Apesar do seu temperamento explosivo e muitas vezes destemperado, o irascível Príncipe Submarino caiu nas graças do público, que não se contentava mais com suas participações nos títulos dos Vingadores e do Quarteto. Por tal motivo, Namor passou a ter histórias solo a partir de TALES TO ASTONISH #82, em 1966, dividindo o espaço do título com o Incrível Hulk! A partir daí, Stan Lee com seus roteiros passou a estabelecer efetivamente o cânone das histórias de Namor, acompanhado por grandes artistas como Jack Kirby, Gene Colan e do próprio Bill Everett, criador do personagem! Com o cancelamento de Tales To Astonish na edição #101, Namor participou de um crossover com o Homem de Ferro em IRON MAN AND SUB-MARINER #1 para, em seguida, em maio de 1968, estrear em seu próprio título solo, PRINCE NAMOR, THE SUB-MARINER #1, agora com roteiros de ROY THOMAS e desenhos do grande JOHN BUSCEMA (algumas poucas historias dessa fase foram publicadas pela Bloch em meados da década de 70) num título que revisitou e atualizou momentos chaves da vida do Príncipe Submarino e também mostrou novas aventuras de tirar o fôlego, sobretudo nos combates contra o cruel ATTUMA, bárbaro senhor da guerra criado por Lee & Kirby na edição #33 de Fantastic Four (recentemente publicada no Brasil pela Panini na COLEÇÃO HISTÓRICA MARVEL #39, que corresponde à série do QUARTETO FANTÁSTICO – SÉRIE CRONOLÓGICA #8!).
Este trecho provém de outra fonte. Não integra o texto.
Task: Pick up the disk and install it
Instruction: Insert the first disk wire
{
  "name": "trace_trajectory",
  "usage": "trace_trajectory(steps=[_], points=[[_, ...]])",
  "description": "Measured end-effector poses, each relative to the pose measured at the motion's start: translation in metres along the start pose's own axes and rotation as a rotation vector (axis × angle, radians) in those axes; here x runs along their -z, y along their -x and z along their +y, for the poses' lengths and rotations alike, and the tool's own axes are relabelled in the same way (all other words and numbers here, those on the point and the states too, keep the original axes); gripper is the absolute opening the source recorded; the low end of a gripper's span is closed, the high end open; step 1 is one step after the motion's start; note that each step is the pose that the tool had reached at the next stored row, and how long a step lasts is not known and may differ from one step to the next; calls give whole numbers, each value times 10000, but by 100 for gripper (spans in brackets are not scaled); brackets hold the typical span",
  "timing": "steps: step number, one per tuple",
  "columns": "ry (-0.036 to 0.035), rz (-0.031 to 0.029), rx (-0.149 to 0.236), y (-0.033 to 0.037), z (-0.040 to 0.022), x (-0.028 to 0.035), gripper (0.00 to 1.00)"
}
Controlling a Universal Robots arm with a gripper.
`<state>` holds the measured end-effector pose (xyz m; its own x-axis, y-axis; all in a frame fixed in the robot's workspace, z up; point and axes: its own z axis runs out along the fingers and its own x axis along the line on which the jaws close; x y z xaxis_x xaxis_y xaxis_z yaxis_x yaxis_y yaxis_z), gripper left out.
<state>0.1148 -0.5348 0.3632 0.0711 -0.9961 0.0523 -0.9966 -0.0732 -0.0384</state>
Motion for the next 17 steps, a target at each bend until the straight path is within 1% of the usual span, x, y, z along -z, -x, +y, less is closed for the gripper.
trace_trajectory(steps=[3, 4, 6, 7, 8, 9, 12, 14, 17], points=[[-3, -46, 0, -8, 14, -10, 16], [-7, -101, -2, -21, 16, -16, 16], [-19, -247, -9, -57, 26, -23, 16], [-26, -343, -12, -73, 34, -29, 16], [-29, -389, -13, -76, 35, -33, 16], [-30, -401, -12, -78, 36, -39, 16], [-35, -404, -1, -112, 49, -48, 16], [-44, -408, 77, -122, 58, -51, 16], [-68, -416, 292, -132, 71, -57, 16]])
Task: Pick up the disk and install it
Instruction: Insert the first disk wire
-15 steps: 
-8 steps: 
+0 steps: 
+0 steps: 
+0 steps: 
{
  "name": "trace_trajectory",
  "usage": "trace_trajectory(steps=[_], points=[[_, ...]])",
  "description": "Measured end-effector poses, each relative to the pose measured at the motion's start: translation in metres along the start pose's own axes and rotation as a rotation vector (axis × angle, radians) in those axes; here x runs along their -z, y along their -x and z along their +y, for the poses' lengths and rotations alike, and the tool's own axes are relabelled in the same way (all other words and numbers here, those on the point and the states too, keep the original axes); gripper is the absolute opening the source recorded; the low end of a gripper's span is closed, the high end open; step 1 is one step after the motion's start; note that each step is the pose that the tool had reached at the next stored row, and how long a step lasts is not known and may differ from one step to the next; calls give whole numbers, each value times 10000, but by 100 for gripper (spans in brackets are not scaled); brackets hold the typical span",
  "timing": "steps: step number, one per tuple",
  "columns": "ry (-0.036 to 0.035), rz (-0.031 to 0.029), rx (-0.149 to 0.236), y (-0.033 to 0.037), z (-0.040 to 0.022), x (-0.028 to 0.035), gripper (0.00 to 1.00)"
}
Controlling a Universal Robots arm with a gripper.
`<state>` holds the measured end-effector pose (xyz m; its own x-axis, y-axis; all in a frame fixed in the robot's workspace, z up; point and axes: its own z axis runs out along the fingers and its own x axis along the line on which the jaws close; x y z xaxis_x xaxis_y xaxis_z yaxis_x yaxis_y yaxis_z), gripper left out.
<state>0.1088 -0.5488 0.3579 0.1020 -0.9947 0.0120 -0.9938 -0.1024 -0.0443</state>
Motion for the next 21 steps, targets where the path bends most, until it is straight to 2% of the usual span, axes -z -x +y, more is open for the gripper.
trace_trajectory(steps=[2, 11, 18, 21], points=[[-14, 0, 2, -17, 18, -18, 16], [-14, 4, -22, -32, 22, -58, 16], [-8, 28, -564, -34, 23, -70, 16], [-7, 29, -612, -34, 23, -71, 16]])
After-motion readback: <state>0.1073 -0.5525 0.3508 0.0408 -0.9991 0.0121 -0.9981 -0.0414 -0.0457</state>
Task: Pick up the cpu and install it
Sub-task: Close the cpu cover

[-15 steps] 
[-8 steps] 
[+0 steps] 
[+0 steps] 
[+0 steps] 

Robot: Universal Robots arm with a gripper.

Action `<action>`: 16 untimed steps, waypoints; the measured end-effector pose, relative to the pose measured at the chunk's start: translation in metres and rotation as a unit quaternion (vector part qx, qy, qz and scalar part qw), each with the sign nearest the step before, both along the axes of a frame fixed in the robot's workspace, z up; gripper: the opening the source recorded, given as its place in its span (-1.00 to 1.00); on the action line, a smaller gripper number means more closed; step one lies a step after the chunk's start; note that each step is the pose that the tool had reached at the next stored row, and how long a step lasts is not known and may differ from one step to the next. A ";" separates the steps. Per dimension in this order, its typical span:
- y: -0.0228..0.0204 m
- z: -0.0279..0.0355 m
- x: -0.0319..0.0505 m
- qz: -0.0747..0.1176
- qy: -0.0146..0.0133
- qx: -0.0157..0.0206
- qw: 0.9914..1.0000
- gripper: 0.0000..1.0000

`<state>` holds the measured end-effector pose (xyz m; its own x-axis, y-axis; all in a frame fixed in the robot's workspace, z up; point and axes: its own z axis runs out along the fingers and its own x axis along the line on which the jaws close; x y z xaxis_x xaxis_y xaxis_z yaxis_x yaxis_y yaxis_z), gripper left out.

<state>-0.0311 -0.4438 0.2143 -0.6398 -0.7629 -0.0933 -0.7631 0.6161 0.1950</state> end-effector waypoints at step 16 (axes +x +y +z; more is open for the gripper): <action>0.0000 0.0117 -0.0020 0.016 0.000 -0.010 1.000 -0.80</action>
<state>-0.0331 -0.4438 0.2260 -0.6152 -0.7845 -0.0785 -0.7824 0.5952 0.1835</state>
Com novos inimigos e grandes combates, Roy Thomas permaneceu no título até a edição #40, com Gerry Conway assumindo os roteiros do número 41 ao 49, culminando com a surpresa de ter na edição #50 uma história com roteiro e arte de Bill Everett. A partir desse número tivemos o grande artista participando das histórias de sua criação até a edição #63. Vale mencionar que, salvo engano, a edição #67 do título PRINCE NAMOR, THE SAVAGE SUB-MARINER apresentou pela primeira vez o traje real de cor azul de Namor, na história em que ele decide declarar guerra à Raça Humana! Essa encarnação do título de Namor deu seu último suspiro na edição #72 em junho de 1974, e já nos deixa um Namor com enorme bagagem de histórias e acontecimentos marcantes, sendo necessário dizer que a grande maioria dessas histórias JAMAIS foi publicada no Brasil.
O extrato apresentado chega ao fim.